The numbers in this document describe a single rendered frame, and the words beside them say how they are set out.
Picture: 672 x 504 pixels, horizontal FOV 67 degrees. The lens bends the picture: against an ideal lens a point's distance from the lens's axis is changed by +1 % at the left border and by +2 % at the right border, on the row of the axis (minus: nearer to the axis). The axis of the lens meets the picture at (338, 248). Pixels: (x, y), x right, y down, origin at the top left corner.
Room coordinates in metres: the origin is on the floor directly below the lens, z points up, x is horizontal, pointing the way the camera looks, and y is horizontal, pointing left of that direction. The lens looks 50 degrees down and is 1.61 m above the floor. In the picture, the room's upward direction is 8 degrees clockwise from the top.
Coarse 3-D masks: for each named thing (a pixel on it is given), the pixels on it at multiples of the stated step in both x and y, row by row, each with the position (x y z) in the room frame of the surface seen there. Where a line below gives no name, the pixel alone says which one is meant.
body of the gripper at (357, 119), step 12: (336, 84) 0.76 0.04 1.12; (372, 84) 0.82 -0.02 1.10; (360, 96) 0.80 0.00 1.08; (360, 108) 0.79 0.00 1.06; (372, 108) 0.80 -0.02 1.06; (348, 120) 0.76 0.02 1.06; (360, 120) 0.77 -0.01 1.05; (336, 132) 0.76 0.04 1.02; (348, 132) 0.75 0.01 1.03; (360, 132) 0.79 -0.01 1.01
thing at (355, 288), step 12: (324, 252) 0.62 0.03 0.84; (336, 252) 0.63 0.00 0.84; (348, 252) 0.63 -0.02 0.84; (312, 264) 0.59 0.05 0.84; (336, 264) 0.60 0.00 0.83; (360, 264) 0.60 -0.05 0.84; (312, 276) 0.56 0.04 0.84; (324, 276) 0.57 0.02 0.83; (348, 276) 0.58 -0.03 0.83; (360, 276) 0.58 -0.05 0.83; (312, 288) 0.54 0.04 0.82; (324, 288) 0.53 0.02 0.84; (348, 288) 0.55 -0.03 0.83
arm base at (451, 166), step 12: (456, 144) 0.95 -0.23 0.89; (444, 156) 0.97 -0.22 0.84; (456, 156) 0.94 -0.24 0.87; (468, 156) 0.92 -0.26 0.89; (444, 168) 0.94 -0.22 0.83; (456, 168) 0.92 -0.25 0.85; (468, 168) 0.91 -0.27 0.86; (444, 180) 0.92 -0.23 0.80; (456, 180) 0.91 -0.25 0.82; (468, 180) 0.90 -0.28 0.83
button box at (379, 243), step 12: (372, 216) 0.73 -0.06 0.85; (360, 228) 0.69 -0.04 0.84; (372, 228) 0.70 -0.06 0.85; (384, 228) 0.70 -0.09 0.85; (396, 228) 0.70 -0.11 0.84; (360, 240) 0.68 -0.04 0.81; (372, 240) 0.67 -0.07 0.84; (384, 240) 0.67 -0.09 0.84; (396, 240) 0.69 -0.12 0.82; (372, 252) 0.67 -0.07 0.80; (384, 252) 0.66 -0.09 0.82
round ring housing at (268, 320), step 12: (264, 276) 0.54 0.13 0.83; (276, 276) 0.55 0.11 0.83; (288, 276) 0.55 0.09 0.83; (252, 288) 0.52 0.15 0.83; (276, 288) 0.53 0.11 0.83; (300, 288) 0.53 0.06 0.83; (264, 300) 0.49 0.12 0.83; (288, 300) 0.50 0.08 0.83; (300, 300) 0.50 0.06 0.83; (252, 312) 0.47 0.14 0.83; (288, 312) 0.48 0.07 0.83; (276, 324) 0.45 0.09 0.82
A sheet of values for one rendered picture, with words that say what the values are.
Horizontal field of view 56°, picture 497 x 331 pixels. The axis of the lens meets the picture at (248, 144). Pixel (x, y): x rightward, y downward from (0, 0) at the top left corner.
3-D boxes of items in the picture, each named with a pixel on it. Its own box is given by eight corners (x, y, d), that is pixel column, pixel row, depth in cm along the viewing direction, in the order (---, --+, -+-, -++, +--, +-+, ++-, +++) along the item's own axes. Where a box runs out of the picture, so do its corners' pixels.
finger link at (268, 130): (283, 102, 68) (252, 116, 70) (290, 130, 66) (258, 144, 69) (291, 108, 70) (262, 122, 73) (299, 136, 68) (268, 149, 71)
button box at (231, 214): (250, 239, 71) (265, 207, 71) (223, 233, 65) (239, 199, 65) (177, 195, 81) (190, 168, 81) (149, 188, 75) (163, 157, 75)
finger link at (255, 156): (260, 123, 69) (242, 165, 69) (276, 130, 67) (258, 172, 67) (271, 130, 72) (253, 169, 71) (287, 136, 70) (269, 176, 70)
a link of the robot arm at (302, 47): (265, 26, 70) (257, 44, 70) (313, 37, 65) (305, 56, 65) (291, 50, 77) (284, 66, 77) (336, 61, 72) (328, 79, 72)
......
* **Task to carry out**
Reproduce every entry above without a single alteration.

* **Result**
The numbers in this document describe a single rendered frame, and the words beside them say how they are set out.
Picture: 672 x 504 pixels, horizontal FOV 67 degrees. The lens bends the picture: against an ideal lens a point's distance from the lens's axis is changed by +1 % at the left border and by +2 % at the right border, on the row of the axis (minus: nearer to the axis). The axis of the lens meets the picture at (338, 248). Pixels: (x, y), x right, y down, origin at the top left corner.
Room coordinates in metres: the origin is on the floor directly below the lens, z points up, x is horizontal, pointing the way the camera looks, and y is horizontal, pointing left of that direction. The lens looks 50 degrees down and is 1.61 m above the floor. In the picture, the room's upward direction is 8 degrees clockwise from the top.
Coarse 3-D masks: for each named thing (a pixel on it is given), the pixels on it at multiples of the stated step in both x and y, row by row, each with the position (x y z) in the room frame of the surface seen there. Where a line below gives no name, the pixel alone says which one is meant.
body of the gripper at (357, 119), step 12: (336, 84) 0.76 0.04 1.12; (372, 84) 0.82 -0.02 1.10; (360, 96) 0.80 0.00 1.08; (360, 108) 0.79 0.00 1.06; (372, 108) 0.80 -0.02 1.06; (348, 120) 0.76 0.02 1.06; (360, 120) 0.77 -0.01 1.05; (336, 132) 0.76 0.04 1.02; (348, 132) 0.75 0.01 1.03; (360, 132) 0.79 -0.01 1.01
thing at (355, 288), step 12: (324, 252) 0.62 0.03 0.84; (336, 252) 0.63 0.00 0.84; (348, 252) 0.63 -0.02 0.84; (312, 264) 0.59 0.05 0.84; (336, 264) 0.60 0.00 0.83; (360, 264) 0.60 -0.05 0.84; (312, 276) 0.56 0.04 0.84; (324, 276) 0.57 0.02 0.83; (348, 276) 0.58 -0.03 0.83; (360, 276) 0.58 -0.05 0.83; (312, 288) 0.54 0.04 0.82; (324, 288) 0.53 0.02 0.84; (348, 288) 0.55 -0.03 0.83
arm base at (451, 166), step 12: (456, 144) 0.95 -0.23 0.89; (444, 156) 0.97 -0.22 0.84; (456, 156) 0.94 -0.24 0.87; (468, 156) 0.92 -0.26 0.89; (444, 168) 0.94 -0.22 0.83; (456, 168) 0.92 -0.25 0.85; (468, 168) 0.91 -0.27 0.86; (444, 180) 0.92 -0.23 0.80; (456, 180) 0.91 -0.25 0.82; (468, 180) 0.90 -0.28 0.83
button box at (379, 243), step 12: (372, 216) 0.73 -0.06 0.85; (360, 228) 0.69 -0.04 0.84; (372, 228) 0.70 -0.06 0.85; (384, 228) 0.70 -0.09 0.85; (396, 228) 0.70 -0.11 0.84; (360, 240) 0.68 -0.04 0.81; (372, 240) 0.67 -0.07 0.84; (384, 240) 0.67 -0.09 0.84; (396, 240) 0.69 -0.12 0.82; (372, 252) 0.67 -0.07 0.80; (384, 252) 0.66 -0.09 0.82
round ring housing at (268, 320), step 12: (264, 276) 0.54 0.13 0.83; (276, 276) 0.55 0.11 0.83; (288, 276) 0.55 0.09 0.83; (252, 288) 0.52 0.15 0.83; (276, 288) 0.53 0.11 0.83; (300, 288) 0.53 0.06 0.83; (264, 300) 0.49 0.12 0.83; (288, 300) 0.50 0.08 0.83; (300, 300) 0.50 0.06 0.83; (252, 312) 0.47 0.14 0.83; (288, 312) 0.48 0.07 0.83; (276, 324) 0.45 0.09 0.82
A sheet of values for one rendered picture, with words that say what the values are.
Horizontal field of view 56°, picture 497 x 331 pixels. The axis of the lens meets the picture at (248, 144). Pixel (x, y): x rightward, y downward from (0, 0) at the top left corner.
3-D boxes of items in the picture, each named with a pixel on it. Its own box is given by eight corners (x, y, d), that is pixel column, pixel row, depth in cm along the viewing direction, in the order (---, --+, -+-, -++, +--, +-+, ++-, +++) along the item's own axes. Where a box runs out of the picture, so do its corners' pixels.
finger link at (268, 130): (283, 102, 68) (252, 116, 70) (290, 130, 66) (258, 144, 69) (291, 108, 70) (262, 122, 73) (299, 136, 68) (268, 149, 71)
button box at (231, 214): (250, 239, 71) (265, 207, 71) (223, 233, 65) (239, 199, 65) (177, 195, 81) (190, 168, 81) (149, 188, 75) (163, 157, 75)
finger link at (255, 156): (260, 123, 69) (242, 165, 69) (276, 130, 67) (258, 172, 67) (271, 130, 72) (253, 169, 71) (287, 136, 70) (269, 176, 70)
a link of the robot arm at (302, 47): (265, 26, 70) (257, 44, 70) (313, 37, 65) (305, 56, 65) (291, 50, 77) (284, 66, 77) (336, 61, 72) (328, 79, 72)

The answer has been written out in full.